For more than two decades, the Partnership Fund has played a key role in developing New York’s life sciences industry. By addressing critical gaps in real estate, research commercialization, and public investment, the Fund has helped shape New York into a growing hub for life sciences companies, researchers, and investors.
Laying the groundwork
Addressing the real estate gap
In 2001, the Partnership Fund conducted a market demand study to assess the potential for life sciences growth in New York City. The study confirmed a major challenge: the city lacked the commercial lab space necessary to support biotech and pharmaceutical companies.
The Fund spearheaded a public-private partnership across the major academic medical centers and city and state governments to address the need for lab space and establish the Alexandria Center for Life Science, which opened in 2010 as New York’s first major bioscience hub. The Fund committed $15 million to be invested alongside the developer as needed to help attract companies to the space. This effort provided the foundation for the industry’s growth by ensuring that companies had the infrastructure they needed to operate in New York.
Credit: Alexandria Center for Life Science
Filling the pipeline
Commercializing University Research
New York has long been home to world-class universities and research institutions, but historically, much of the groundbreaking biomedical research taking place in the city was not being translated into commercial ventures. Recognizing this gap, the Partnership Fund launched the BioAccelerate NYC Prize in 2009.
The program provided the first translational research funding in the city, supporting academic scientists with proof-of-concept funding and develop their work into viable businesses. The Fund invested $5 million in 20 scientists who went through the program, and an additional $6 million in five companies founded by BioAccelerate winners. The success of the program catalyzed the sector’s development, attracting an additional $70 million in translational funding from the city.
BioAccelerate Winner 2011
Scaling the industry
Securing Public Investment & Building an Ecosystem
By 2016, the life sciences sector in New York had grown, but additional challenges remained. The Partnership Fund, in collaboration with KPMG and industry experts, published a report titled New York’s Next Big Industry: Commercial Life Sciences, which outlined key barriers holding the industry back. The report identified four major gaps:
Space: The city still needed more affordable commercial lab space to accommodate growing companies.

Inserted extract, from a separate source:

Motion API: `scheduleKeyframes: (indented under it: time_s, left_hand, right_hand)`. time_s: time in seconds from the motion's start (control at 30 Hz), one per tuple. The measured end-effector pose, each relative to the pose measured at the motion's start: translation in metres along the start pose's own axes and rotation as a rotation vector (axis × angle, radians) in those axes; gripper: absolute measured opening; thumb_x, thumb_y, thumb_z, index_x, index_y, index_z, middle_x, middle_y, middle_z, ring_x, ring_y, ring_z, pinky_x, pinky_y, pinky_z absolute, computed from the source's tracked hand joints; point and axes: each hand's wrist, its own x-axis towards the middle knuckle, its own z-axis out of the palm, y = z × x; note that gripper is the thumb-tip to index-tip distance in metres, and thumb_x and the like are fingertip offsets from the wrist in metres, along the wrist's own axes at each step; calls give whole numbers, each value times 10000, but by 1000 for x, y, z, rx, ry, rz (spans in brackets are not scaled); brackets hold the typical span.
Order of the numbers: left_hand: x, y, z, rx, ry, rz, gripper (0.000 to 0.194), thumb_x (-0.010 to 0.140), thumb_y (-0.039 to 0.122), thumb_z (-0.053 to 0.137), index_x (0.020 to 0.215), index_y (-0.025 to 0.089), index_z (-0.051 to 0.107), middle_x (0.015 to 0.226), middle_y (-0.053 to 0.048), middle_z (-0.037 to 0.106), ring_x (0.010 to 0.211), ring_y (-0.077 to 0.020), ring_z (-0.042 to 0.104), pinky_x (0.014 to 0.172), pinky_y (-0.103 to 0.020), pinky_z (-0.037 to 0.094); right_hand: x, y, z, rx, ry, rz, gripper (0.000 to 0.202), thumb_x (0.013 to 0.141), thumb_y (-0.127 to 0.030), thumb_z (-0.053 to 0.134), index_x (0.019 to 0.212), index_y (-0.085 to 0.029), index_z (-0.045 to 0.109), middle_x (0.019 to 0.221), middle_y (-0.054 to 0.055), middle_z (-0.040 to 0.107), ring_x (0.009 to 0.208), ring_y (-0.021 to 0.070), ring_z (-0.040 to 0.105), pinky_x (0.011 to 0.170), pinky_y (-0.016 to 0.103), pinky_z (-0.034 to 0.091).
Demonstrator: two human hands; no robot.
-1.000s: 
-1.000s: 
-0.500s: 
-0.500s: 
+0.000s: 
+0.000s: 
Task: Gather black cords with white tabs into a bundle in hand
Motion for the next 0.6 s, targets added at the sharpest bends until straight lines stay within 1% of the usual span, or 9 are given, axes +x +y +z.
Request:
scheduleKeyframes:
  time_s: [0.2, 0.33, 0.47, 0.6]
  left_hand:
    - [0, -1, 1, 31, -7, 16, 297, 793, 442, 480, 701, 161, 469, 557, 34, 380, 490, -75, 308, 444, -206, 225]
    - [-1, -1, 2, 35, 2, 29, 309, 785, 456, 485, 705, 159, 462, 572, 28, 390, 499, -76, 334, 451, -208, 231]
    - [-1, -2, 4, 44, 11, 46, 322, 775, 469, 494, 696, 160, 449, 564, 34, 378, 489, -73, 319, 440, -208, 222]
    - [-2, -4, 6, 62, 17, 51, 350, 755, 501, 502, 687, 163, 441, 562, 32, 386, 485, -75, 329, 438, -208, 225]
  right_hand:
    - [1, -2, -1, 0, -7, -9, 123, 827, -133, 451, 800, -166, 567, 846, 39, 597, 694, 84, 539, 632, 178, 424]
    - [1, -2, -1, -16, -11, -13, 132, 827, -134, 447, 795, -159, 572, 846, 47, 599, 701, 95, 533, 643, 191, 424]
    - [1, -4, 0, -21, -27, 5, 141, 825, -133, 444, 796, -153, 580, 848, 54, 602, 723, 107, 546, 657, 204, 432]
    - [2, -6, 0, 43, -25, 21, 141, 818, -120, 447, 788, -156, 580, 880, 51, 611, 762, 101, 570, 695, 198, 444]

Talent: There was a need for more entrepreneurs and startup leadership in life sciences.
Capital: Entrepreneurs needed additional early-stage capital willing to take high risk.
Promotion: The sector needed overall better connectivity within and promotion of the life sciences ecosystem.

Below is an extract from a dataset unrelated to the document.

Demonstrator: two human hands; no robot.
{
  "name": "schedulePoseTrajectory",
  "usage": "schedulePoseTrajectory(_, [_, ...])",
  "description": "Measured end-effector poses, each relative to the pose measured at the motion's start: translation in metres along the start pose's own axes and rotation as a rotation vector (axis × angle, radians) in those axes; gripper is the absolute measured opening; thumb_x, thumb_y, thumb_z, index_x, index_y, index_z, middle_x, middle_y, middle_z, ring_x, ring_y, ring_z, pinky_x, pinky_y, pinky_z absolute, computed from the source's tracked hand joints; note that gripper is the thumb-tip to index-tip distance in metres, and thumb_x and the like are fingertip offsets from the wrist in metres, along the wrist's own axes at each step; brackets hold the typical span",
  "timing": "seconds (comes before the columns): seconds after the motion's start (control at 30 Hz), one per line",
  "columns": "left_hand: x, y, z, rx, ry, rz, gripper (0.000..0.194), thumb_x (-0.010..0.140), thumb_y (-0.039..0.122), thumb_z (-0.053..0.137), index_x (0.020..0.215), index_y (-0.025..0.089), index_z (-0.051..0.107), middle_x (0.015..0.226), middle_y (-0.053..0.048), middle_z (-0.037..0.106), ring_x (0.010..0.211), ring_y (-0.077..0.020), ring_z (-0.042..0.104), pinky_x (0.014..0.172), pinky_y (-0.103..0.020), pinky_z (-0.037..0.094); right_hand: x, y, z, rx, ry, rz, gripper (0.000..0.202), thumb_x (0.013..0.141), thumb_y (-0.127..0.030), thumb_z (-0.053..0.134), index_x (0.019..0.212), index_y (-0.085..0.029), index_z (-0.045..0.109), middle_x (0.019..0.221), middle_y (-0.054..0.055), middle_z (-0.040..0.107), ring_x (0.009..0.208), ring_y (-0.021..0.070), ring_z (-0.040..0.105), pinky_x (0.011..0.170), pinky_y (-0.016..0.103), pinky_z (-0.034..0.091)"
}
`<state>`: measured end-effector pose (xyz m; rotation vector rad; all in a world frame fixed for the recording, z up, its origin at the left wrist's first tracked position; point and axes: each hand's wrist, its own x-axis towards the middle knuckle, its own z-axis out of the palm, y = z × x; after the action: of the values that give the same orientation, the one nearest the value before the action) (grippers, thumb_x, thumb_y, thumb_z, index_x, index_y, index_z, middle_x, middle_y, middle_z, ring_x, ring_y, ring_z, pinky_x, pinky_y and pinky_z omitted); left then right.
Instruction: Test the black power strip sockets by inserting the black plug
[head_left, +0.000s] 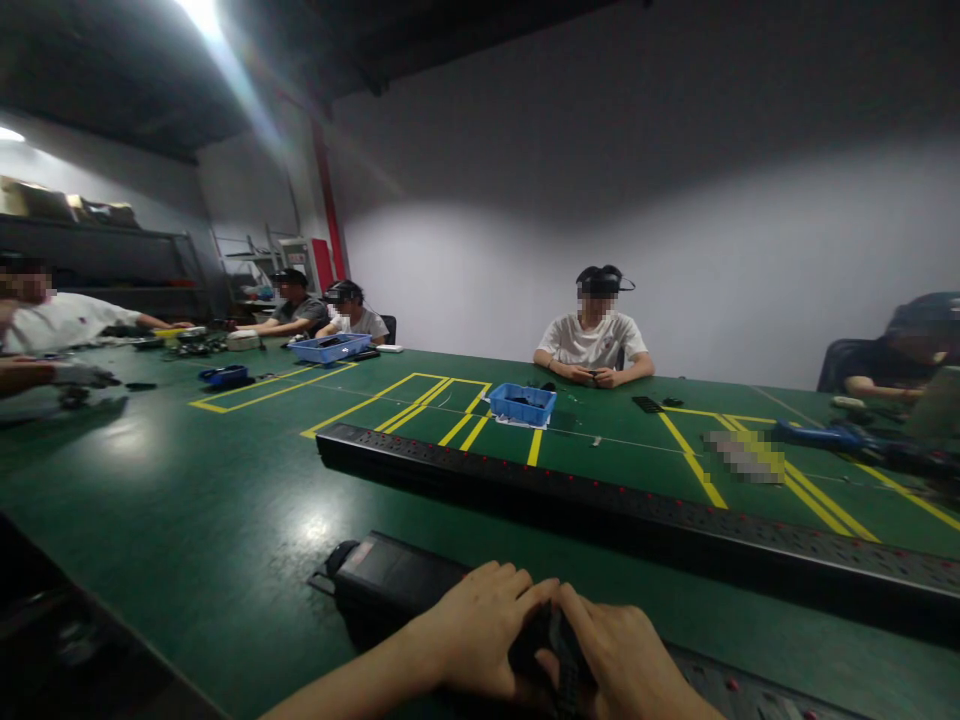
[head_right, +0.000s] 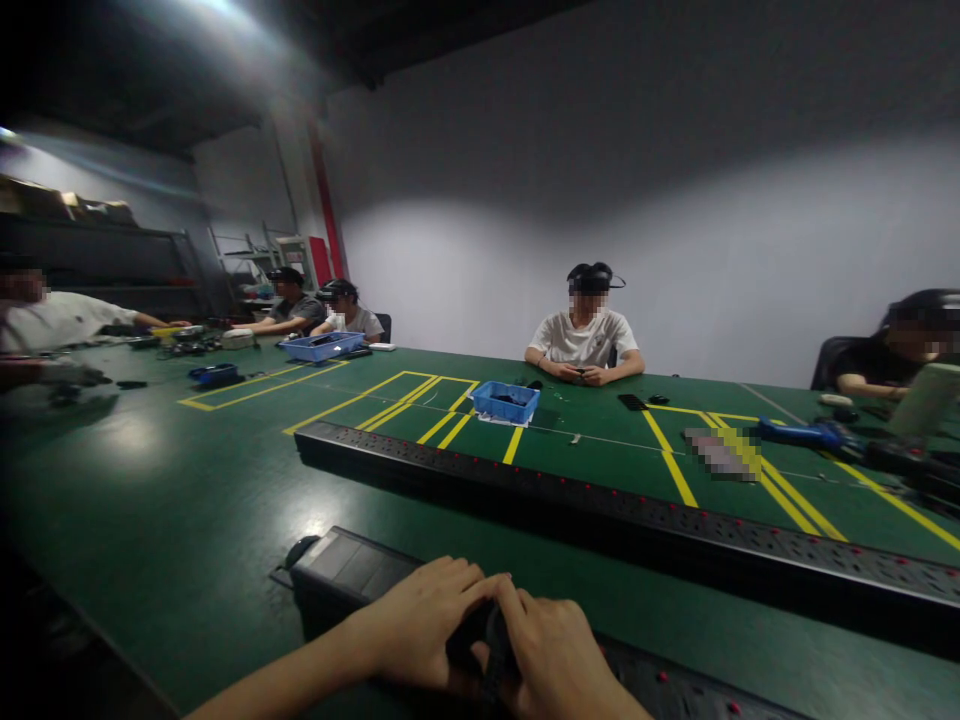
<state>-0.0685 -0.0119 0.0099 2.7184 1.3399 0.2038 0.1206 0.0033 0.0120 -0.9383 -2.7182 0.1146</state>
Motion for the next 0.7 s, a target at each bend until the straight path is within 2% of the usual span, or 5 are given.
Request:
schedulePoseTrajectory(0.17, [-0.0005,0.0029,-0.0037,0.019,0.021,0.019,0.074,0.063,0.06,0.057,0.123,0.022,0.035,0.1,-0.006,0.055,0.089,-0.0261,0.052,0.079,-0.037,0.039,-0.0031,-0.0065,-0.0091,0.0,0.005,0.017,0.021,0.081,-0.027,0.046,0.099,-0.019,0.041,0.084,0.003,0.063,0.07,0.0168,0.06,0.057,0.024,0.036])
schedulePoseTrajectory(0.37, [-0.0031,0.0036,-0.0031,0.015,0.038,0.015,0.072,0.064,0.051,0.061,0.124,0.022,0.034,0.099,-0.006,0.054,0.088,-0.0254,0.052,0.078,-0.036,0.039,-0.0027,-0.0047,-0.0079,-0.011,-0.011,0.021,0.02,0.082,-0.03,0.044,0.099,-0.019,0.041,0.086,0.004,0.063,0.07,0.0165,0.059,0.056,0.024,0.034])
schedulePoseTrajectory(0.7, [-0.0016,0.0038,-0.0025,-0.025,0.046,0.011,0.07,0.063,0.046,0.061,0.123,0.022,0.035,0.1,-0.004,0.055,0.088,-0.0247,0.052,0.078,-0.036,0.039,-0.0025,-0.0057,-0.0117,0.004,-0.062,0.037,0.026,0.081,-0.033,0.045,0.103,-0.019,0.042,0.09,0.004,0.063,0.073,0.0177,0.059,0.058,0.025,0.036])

In response, New York City and State have committed over $1.5 billion in public investment to support the sector. This funding helped expand lab space, provide tax incentives for startups, and establish new programs to support company formation.
Expanding early-stage support
Bringing IndieBio to New York
To further strengthen the city’s life sciences ecosystem, the Partnership Fund worked with New York State to incentivize venture fund SOSV to bring IndieBio, a leading life sciences accelerator, to New York in 2020. The accelerator provides early-stage startups with funding, mentorship, and lab space to help them develop their businesses.

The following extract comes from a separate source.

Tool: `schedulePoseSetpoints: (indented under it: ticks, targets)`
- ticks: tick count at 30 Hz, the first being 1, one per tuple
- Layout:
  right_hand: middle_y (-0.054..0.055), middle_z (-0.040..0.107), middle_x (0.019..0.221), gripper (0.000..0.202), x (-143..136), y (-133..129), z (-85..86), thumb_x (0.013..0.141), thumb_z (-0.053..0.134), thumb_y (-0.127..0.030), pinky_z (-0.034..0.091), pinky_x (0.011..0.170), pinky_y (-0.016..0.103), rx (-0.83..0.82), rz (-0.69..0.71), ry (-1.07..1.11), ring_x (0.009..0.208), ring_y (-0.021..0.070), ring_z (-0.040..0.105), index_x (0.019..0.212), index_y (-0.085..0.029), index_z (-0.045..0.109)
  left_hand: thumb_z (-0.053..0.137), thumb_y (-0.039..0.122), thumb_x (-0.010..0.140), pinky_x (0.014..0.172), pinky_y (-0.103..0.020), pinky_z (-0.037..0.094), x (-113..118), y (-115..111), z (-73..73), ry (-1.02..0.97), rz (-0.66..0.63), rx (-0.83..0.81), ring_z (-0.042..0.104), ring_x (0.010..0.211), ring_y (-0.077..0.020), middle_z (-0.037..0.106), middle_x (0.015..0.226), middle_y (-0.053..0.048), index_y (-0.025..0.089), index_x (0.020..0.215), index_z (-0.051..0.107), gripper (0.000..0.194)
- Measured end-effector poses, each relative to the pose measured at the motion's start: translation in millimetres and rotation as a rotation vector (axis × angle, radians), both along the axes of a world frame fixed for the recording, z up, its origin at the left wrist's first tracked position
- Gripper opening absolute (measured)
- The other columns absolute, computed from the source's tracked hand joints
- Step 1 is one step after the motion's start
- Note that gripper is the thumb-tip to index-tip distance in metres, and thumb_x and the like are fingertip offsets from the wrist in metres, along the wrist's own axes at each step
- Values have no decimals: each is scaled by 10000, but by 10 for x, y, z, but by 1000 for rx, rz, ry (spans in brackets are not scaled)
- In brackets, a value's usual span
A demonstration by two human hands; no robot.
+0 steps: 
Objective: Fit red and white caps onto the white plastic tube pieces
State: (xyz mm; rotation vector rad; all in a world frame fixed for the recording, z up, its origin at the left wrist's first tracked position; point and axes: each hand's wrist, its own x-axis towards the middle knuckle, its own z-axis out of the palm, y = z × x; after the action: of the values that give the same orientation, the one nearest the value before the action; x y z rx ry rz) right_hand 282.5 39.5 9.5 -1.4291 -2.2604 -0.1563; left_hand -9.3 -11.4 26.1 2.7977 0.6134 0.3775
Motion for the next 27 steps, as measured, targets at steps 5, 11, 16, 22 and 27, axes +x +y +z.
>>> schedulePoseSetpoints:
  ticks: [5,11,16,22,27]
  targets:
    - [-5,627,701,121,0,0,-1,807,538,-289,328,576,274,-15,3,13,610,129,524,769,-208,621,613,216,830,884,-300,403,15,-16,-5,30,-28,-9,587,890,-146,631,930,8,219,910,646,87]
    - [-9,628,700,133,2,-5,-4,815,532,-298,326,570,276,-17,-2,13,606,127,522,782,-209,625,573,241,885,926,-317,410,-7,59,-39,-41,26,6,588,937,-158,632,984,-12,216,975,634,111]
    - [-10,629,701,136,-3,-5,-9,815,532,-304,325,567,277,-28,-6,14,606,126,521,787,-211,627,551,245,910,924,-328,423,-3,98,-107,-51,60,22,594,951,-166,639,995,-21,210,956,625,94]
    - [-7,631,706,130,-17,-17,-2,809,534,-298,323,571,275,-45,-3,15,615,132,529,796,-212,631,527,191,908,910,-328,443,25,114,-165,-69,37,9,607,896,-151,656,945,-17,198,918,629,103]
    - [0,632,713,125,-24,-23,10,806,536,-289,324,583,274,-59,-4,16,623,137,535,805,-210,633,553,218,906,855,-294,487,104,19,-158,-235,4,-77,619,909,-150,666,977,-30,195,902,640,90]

Since launching, IndieBio has supported 50 companies, which have raised over $100 million in follow-on funding. To help retain these startups in New York, the Partnership Fund partnered with SOSV to provide capital to IndieBio graduates who chose to remain in the city, ensuring continued growth of the local ecosystem.
Credit: SOSV IndieBio
embodying our mission
Intra-Cellular Therapies Sells for $14.6B
The Fund made its first direct investment in life sciences in Intra-Cellular Therapies in 2006. Intra-Cellular Therapies was one of the first tenants in the newly built Alexandria Center and develops innovative treatments to improve the lives of individuals suffering from neuropsychiatric and neurologic disorders and reduce the burden on patients and their caregiver. Our early support helped commercialize Nobel Prize-winning research from Dr. Paul Greengards lab at Rockefller University, ensuring that this promising science — and its founder, Dr. Sharon Mates — remained rooted in New York City.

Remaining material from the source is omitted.